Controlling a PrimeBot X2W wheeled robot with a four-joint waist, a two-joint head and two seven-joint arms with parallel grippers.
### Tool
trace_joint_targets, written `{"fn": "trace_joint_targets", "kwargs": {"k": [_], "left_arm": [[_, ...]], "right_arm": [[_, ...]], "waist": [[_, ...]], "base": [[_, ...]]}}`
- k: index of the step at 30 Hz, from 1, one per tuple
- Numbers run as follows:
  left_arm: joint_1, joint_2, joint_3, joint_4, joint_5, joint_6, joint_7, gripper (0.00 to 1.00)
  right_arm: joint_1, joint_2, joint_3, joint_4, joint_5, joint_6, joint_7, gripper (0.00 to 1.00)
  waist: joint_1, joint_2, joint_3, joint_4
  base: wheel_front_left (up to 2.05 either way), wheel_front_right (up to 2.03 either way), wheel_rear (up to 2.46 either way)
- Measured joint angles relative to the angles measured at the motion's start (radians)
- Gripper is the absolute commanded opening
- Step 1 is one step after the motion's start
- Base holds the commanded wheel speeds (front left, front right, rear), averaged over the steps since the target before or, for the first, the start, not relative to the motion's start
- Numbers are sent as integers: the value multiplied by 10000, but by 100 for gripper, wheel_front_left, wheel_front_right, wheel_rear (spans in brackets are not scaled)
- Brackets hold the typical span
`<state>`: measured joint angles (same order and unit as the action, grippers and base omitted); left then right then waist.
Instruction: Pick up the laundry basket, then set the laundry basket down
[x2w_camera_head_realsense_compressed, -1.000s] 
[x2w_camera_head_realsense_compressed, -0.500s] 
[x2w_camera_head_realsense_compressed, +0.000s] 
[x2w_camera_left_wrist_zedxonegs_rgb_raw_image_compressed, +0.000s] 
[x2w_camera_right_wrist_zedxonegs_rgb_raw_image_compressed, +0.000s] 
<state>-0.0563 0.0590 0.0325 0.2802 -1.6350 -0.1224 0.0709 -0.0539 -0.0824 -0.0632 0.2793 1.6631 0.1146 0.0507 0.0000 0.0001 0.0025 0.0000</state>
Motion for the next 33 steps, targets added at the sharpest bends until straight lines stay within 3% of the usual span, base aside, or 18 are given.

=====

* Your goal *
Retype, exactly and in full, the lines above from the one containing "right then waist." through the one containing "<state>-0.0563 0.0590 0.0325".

* Expected answer *
`<state>`: measured joint angles (same order and unit as the action, grippers and base omitted); left then right then waist.
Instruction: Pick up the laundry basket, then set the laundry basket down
[x2w_camera_head_realsense_compressed, -1.000s] 
[x2w_camera_head_realsense_compressed, -0.500s] 
[x2w_camera_head_realsense_compressed, +0.000s] 
[x2w_camera_left_wrist_zedxonegs_rgb_raw_image_compressed, +0.000s] 
[x2w_camera_right_wrist_zedxonegs_rgb_raw_image_compressed, +0.000s] 
<state>-0.0563 0.0590 0.0325 0.2802 -1.6350 -0.1224 0.0709 -0.0539 -0.0824 -0.0632 0.2793 1.6631 0.1146 0.0507 0.0000 0.0001 0.0025 0.0000</state>

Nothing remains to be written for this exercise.